Exercise aim.
Check every line in the listing below for "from". Copy the ones where it occurs.

The data.
▼

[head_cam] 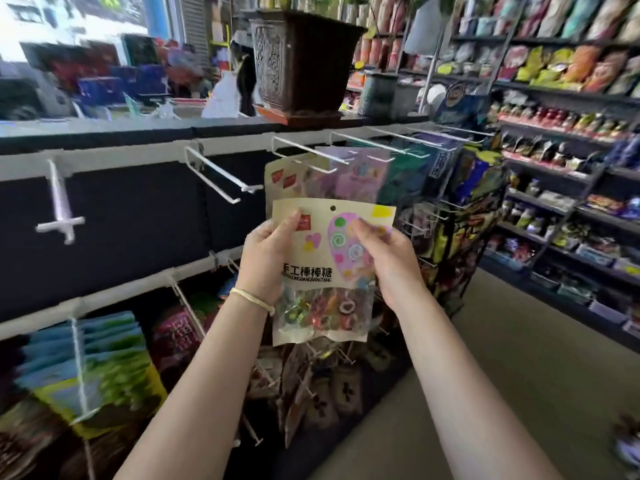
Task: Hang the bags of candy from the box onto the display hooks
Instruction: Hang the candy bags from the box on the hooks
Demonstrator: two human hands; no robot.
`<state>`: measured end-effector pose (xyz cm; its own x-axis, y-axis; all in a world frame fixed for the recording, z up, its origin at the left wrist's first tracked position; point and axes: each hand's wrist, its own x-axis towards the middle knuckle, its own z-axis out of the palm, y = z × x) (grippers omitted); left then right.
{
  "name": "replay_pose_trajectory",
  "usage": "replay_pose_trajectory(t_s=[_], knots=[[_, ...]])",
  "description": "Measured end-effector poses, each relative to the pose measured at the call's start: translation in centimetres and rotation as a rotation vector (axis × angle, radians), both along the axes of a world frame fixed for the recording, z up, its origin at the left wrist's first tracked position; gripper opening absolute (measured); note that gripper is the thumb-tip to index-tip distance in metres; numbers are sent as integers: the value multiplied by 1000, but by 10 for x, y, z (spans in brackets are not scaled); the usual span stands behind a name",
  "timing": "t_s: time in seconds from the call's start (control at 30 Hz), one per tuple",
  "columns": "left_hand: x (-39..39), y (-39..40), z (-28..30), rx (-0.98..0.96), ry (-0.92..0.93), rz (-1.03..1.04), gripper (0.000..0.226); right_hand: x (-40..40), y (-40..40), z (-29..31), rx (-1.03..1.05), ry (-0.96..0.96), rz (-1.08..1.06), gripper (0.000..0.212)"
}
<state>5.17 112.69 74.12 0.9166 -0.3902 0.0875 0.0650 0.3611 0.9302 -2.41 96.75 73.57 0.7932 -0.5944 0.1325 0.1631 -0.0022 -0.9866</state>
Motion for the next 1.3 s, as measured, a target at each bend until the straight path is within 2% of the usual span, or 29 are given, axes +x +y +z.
replay_pose_trajectory(t_s=[0.1, 0.3, 0.4, 0.57, 0.7, 0.83, 0.97, 1.13, 1.3], knots=[[24, -37, 7, 6, 2, 45, 20, 32, -39, 5, -30, -15, 12, 24], [59, -82, 5, 13, -3, 230, 20, 96, -87, 3, -1, -12, 120, 25], [64, -98, 6, 0, -3, 327, 20, 118, -107, 6, -20, -2, 219, 38], [65, -119, -3, -7, 34, 521, 22, 144, -126, 5, -37, -2, 366, 19], [67, -125, -10, 11, 46, 643, 23, 153, -128, 3, -78, -3, 469, 21], [73, -124, -17, 117, 3, 801, 24, 159, -128, -4, -213, -106, 399, 18], [75, -118, -41, 184, -32, 849, 14, 161, -136, -20, -374, -216, 341, 32], [83, -117, -49, 227, -39, 918, 11, 170, -142, -23, -524, -139, 324, 20], [93, -117, -47, 235, -46, 958, 10, 180, -139, -18, -565, -76, 324, 21]])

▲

Answer to this task.
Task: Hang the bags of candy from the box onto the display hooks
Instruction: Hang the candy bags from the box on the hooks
  "timing": "t_s: time in seconds from the call's start (control at 30 Hz), one per tuple",

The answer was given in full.